In this context, mu-rhythm, i.e., 8–13 Hz oscillatory activity observed over the central sensory-motor scalp areas in EEG and MEG, has been found to be quite successful as a neural control signal for BMIs [13, 20, 21••, 22]. Event-related desynchronization (ERD) or reduction in amplitude of this oscillatory band activity in response to a stimulus/Go cue has been used to control the impaired upper limb orthotic devices with some success in stroke patients. Patients improved in achieving task successes over multiple training sessions [13], which further substantiated the notion that BMIs can recruit extant neuroplasticity in chronic stroke patients. More recently, a larger-scale controlled clinical study demonstrated that stroke patients with minimal hand function who received ERD-driven BMI training as an adjunct to physical therapy to control a hand-orthotic device showed functional improvements in Fugl–Meyer assessment scores, compared to those who received sham BMI training (non-neural control of orthosis) [21]. Furthermore, the functional improvements in these patients were also significantly correlated with hand electromyographic activity, thereby providing evidence of peripheral neuromuscular plasticity driven by BMI training. These findings provide great promise for the future of BMI use in clinical stroke rehabilitation. Further, since motor imagery is used by patients with paresis or paralysis in order to generate neural signals simulating movement in the brain, this provides an additional avenue to engage neuroplastic mechanisms in stroke patients [23].
BMIs can also be coupled with functional electrical stimulation (FES) in order to allow more intentional control of FES of relevant muscles. It is postulated that neurally driven FES can engage Hebbian mechanisms of associative learning and consequently increase synaptic plasticity. A recent study [24] has shown the feasibility of using mu-rhythm ERD to drive FES of the tibialis anterior (TA) in a stroke patient. Interestingly, the authors found increased EMG activity in the TA, along with increased dorsiflexion, following BMI-FES rather than FES alone. This is very promising, as improving TA muscle control and dorsiflexion range of motion (ROM) can significantly impact gait training in stroke patients and improve functional recovery.

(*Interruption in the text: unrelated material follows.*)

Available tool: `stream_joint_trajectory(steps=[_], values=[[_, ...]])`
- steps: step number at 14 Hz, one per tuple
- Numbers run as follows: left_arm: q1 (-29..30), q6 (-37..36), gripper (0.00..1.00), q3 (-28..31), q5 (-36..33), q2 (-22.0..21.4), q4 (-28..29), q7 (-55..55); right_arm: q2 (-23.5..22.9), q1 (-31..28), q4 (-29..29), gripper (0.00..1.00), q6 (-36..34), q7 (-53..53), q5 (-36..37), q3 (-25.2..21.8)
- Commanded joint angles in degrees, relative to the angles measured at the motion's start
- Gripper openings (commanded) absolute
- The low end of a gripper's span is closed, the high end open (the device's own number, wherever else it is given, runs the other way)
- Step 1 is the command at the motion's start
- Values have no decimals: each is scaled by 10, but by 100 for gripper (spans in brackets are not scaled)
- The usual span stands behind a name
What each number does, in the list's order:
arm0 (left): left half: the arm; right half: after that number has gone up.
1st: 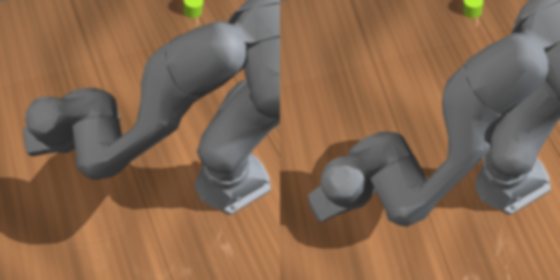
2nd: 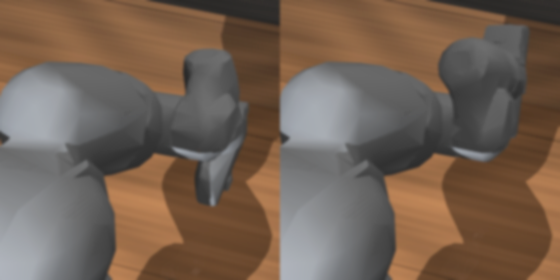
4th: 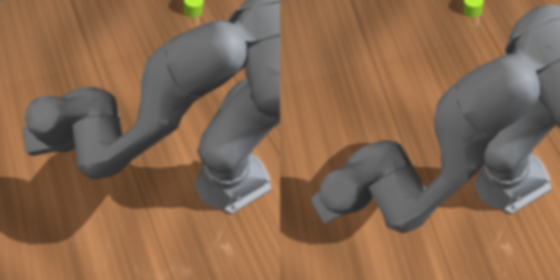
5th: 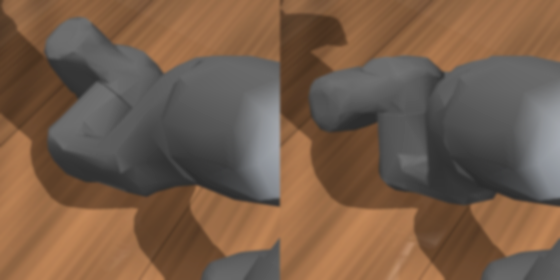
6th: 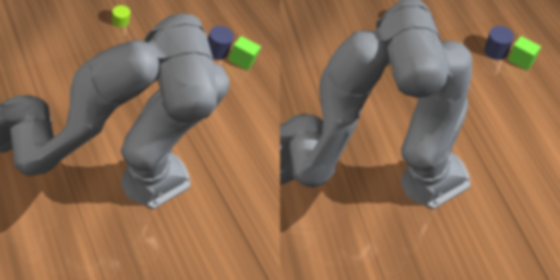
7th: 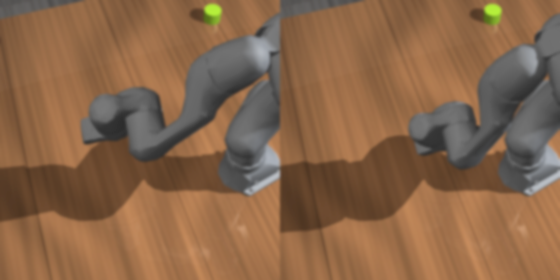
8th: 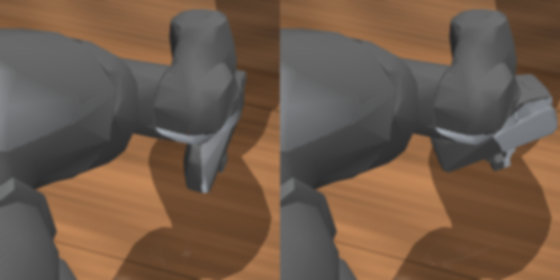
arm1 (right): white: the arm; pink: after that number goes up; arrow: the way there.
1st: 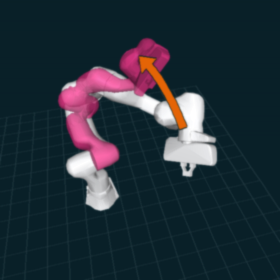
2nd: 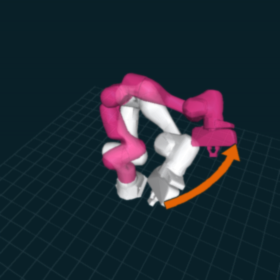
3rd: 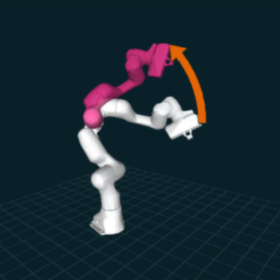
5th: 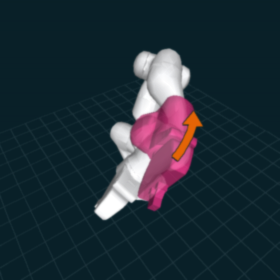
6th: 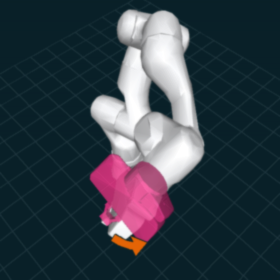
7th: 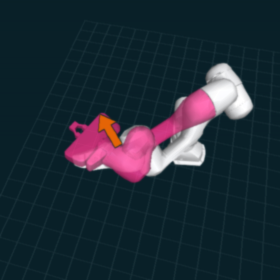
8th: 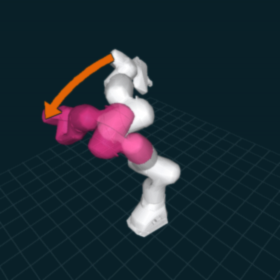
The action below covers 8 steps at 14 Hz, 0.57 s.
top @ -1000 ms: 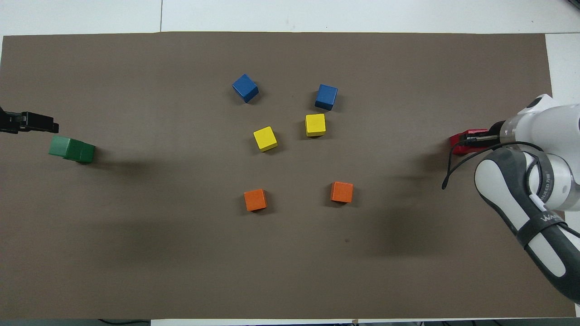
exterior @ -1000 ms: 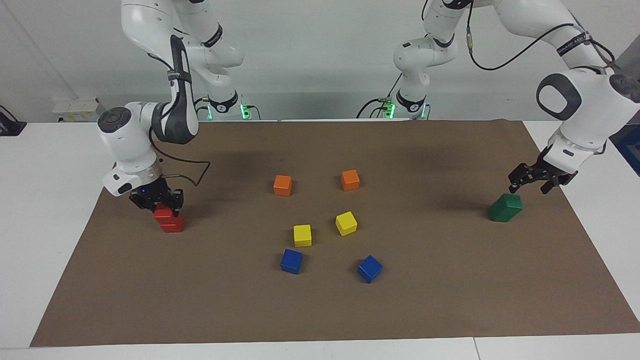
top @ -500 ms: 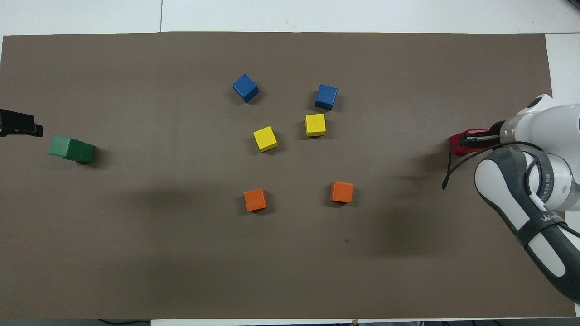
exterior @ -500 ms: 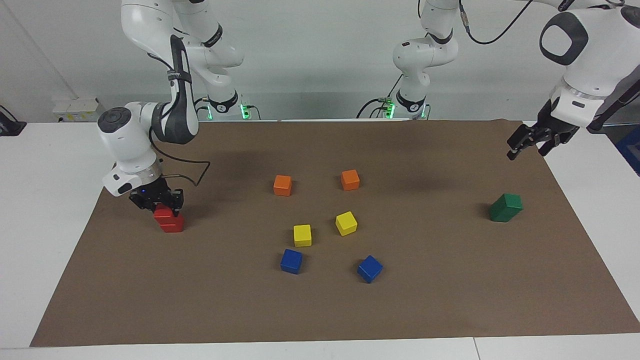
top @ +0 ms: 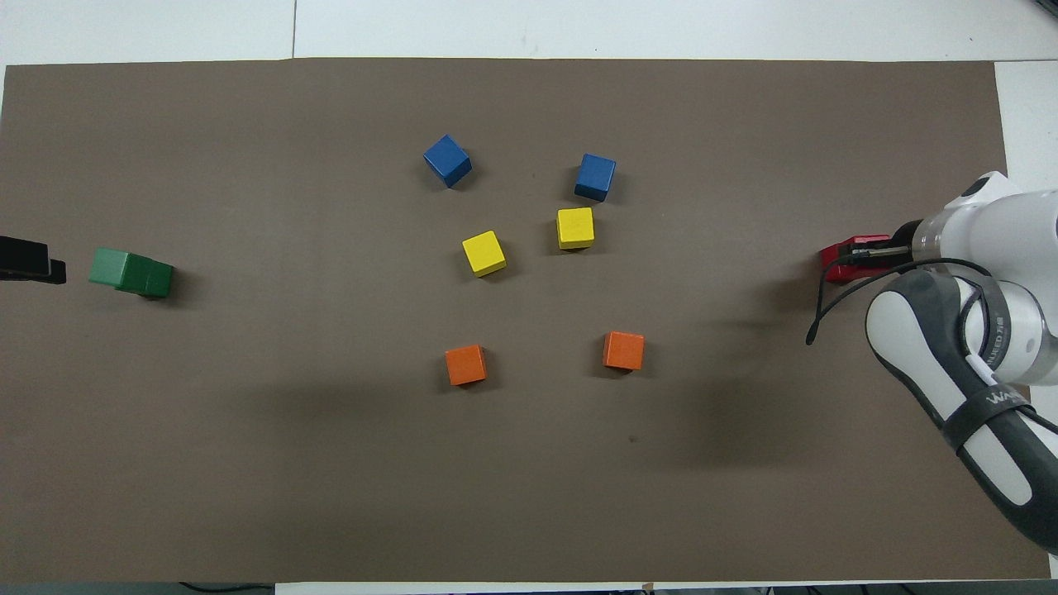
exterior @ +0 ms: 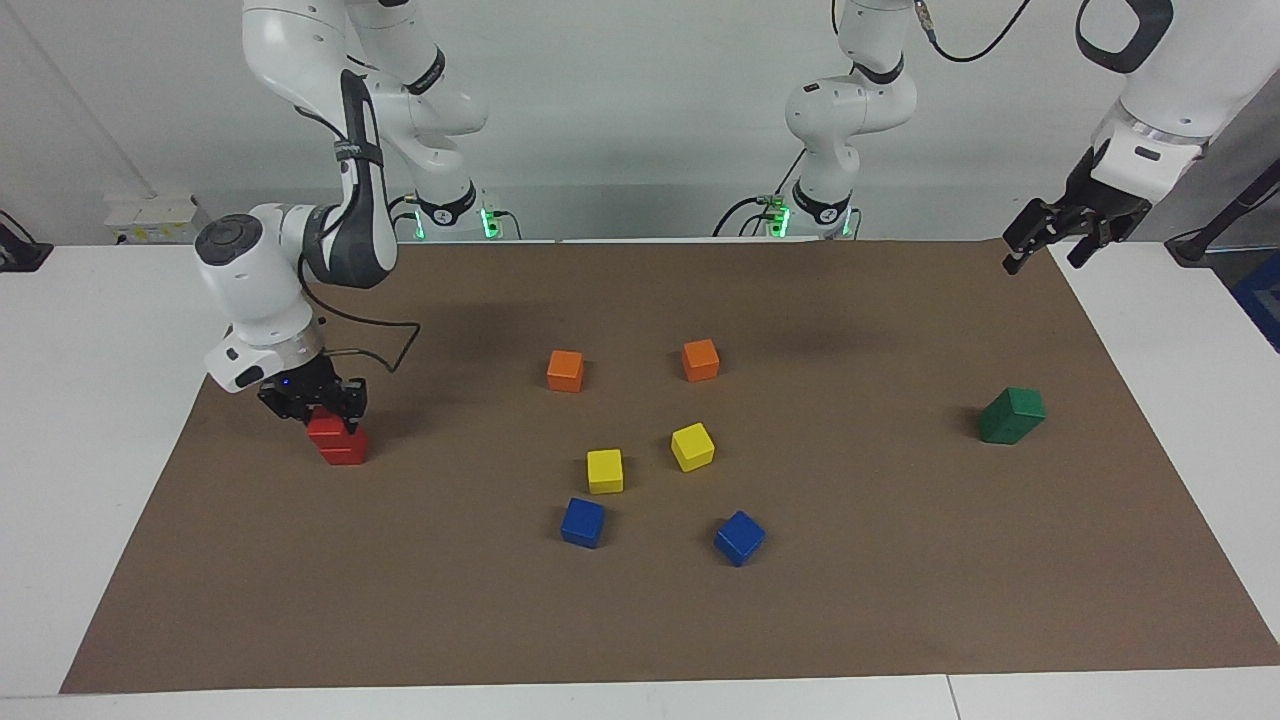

Recently, BMI coupled with virtual reality (VR) environments have also gained popularity in the context of stroke rehabilitation. Virtual environments have been very useful to train functional upper limb pointing movements in stroke patients [25, 26, 27]. Therefore, adding a neural interface to VR training can help engage patients early on in the stages of functional recovery when volitional movement may be more limited. The benefits would include increased recruitment of cortical motor networks through motor imagery used to control the BMI, as well as engaging motor learning mechanisms through repetitive training. Researchers have developed and tested a prototypical VR system in healthy individuals that involves controlling a virtual ‘avatar’ using a motor-imagery based BMI [28]. The use of such BMI-based VR rehabilitation in early stages of stroke recovery could significantly alter the trajectory of functional recovery in patients, thereby enhancing quality of life and potentially reducing needs for long-term rehabilitation and associated costs.